Requirement:
Please give only the number of lines in the listing below that contain "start".

Supplied data:

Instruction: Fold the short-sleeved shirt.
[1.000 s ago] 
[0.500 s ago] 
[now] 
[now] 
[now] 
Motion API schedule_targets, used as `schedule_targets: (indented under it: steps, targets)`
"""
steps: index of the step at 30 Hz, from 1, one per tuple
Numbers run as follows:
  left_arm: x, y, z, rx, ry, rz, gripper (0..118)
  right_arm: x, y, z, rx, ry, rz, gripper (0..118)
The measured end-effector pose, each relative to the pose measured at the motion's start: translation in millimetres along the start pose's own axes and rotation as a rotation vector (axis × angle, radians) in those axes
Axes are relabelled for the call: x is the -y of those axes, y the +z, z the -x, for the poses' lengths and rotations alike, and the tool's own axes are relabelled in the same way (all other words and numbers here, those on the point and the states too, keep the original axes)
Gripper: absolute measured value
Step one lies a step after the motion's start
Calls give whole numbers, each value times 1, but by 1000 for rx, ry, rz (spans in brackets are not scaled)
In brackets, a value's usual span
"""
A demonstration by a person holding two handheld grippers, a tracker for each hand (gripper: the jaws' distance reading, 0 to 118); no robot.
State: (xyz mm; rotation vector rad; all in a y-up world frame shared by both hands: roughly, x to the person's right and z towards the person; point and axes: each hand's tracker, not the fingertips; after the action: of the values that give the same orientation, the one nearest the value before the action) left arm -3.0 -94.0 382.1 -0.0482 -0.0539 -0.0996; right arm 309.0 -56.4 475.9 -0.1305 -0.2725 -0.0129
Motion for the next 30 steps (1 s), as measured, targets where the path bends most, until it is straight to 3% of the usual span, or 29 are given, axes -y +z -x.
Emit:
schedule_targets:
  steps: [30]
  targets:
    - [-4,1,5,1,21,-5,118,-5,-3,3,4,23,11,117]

Answer to this task:
2